Mes chers Denis et Simonne,

L’an dernier vous étiez ici, et nous avions la joie de passer ensemble les fêtes de Noël. Cette année, nous ne pouvons que penser les uns aux autres, prier les uns pour les autres. Je pense que vous allumerez un sapin pour Nicolas, et je donnerais beaucoup pour le voir, frétillant devant les bougies allumées. Ici nous rentrerons tranquillement à la maison dimanche, et prendrons le thé le lendemain chez les Max.

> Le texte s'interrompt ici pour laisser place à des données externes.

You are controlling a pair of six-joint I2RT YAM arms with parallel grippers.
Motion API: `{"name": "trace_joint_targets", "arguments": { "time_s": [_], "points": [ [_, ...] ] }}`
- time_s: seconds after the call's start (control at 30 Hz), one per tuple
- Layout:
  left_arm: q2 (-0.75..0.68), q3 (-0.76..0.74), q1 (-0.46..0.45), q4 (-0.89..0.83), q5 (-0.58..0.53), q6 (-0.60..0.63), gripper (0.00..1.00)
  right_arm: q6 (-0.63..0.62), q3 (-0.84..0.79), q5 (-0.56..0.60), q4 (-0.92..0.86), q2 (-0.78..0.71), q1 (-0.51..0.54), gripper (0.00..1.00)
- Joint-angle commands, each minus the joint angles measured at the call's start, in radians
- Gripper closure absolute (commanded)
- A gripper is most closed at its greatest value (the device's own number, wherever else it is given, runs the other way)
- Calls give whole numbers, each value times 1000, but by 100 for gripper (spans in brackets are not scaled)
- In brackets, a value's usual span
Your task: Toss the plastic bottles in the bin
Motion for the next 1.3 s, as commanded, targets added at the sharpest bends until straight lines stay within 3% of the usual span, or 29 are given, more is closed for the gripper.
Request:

Nous n’irons pas à Saint-Gall ; Anne-Marie ne tient pas à voir personne de sa famille ; je la comprends. Elle est encore trop constamment inquiète pour [p. 2] souhaiter de nouveaux contacts, même avec ceux qui, toute proportion gardée, souffrent autant qu’elle. D’ailleurs l’installation de ces dames n’est pas le comble du confort ; l’hôtel, d’autre part, est cher. Et puis surtout, Pierre est trop faible pour recevoir des visites. Ces semaines d’attente anxieuse sont longues ; elles mettent à l’épreuve la force de résistance qu’on pense avoir. C’est extraordinaire que cette chère petite Anne-Marie puisse tenir le coup. Dans leur détresse, Pierre [Illisible] Dieu, et maintenant [la grâce les porte]. Véritablement, le seul chemin du dépouillement conduit à Dieu.

Le succès de ton Journal d’Allemagne est grand, tant mieux pour toi et pour Gallimard. Ta contribution aux Cahiers protestants est remarquée, et je suis bien content que tu aies donné satisfaction à Ch. Béguin et à son comité de rédaction. Je n’ai pas réussi à mettre la main sur les articles que tu disais devoir paraître dans Le Figaroa et dans Candideb.

Je te félicite d’avoir la satisfaction de pouvoir terminer ta pièce pour la date que tu t’étais assignée. Évidemment, ta pièce enfin composée, vous ne serez pas, Honegger et toi, au bout de votre effort !

Je me représente que vous souffrez du froid dans votre belle villa ; mais j’espère que vous n’y prenez pas froid.

Je vous souhaite, au milieu de votre labeur, la paix de Noël, qui est celle du cœur, et qui surpasse toute intelligence.
À tous les trois, affectueux baisers de votre père et grand-père.